Ridley Scott, 1982, USA-Hong Kong- UK

The look alone makes this an instant classic. The dazzle of the cityscapes are true sci-fi visions of the like only seen on book covers and comics. This is like Judge Dredd’s Mega City One come alive. Philip K Dick himself approved. Even now, where CGI makes all things possible, this still astounds. Douglas Trumbell’s special effects are outstanding. It has a convincing grubbiness, an overstuffed but hang-dog feel, the futuristic and retro crushed together leaving little space for people. Here is a world that doesn’t quite to seem to have daytime - maybe the sheer size of the buildings won’t let the sun in; or maybe pollution? - allowing plenty of space to assault the eye with neons whilst giant billboards give what sound like haunting disjointed Eastern vocals to the sweeps of Vangelis’ electronic-and-saxophone score. It’s a soaring score that is quintessentially of the Eighties but also transcendent.

There are numerous unforgettable set designs in the busy streets, Tyrell’s spacious and yet stifling room, JF Sebastian’s cluttered apartment, or Deckard’s apartment whose lighting makes it look as if he is living in an air-con unit. It’s a wealth of chiaroscuro. There is a dreamy segueing between scenes with the application of music that provides a faintly abstract ambience that allows the feeling that this is deeper than it actually is. But what mood.

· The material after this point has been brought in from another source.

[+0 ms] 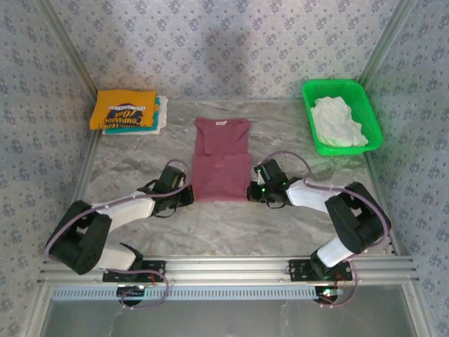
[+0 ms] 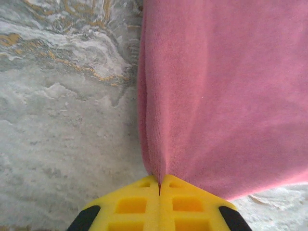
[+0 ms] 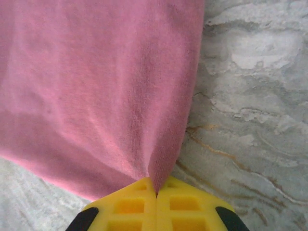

It is of course based upon Philip K Dick’s novel ‘Do Androids Dream of Electric Sheep?’: Hampton Fancher and David People’s script contains Dick’s reality-bothering existentialism and paranoia to a film noir plot, giving it a recognisable focus, but there is still enough of PDK’s doubt about humanity and perception to give this an edge. Rick Deckard (Harrison ford) is an android-assassin – a “Blade Runner” – called in to hunt down a particular group of these murderous replicants (artificial humans made as a slave race but inevitably grown too big for their boots). Each time he is nearly killed, only saved by lucky interruptions and the replicant desire to finish him off in fancy ways. It’s enough to think his skills as a hunter are somewhat exaggerated. As Mark Kermode writes:

When making the 2000 documentary On the Edge of Blade Runner, I asked Rutger Hauer why he thought Harrison Ford was so reluctant to talk about what is now considered a timeless sci-fi classic. “He’s such a dumb character,” Hauer replied mischievously of Ford’s android-hunter Deckard. “He gets a gun put to his head and then he fucks a dish-washer!”

Ford looks permanently baffled while Hauer is quite ripe, filtering all the film’s melodrama. In fact, every performance is a little bit weird and this too adds to the oddball tone which all helps the feeling of a slightly alien futuristic society. The biggest misstep is perhaps how the film adds in a little roughing-up of Rachel (Sean Young) when Deckard and she finally get to romancing. 

Its key legacies are: Giant global corporations, environmental decay, overcrowding, technological progress at the top, poverty or slavery at the bottom -- and, curiously, almost always a film noir vision. Look at "Dark City," "Total Recall," "Brazil," "12 Monkeys" or "Gattaca" and you will see its progeny. 

Like all seminal works, it has been absorbed so much into general culture that it’s impossible to recall how remarkable this look was, but it still proves overwhelming. ‘Blade Runner’ gave us an updated ‘Metropolis’, and along with ‘Alien’* has gone a long way to defining the look of science-fiction on film. That’s no small thing and this is a classic that can be watched again and again. But you knew that already. 


Although Carpenter’s ‘Dark Star’ (’74) surely set the true precedent for workers-in-space.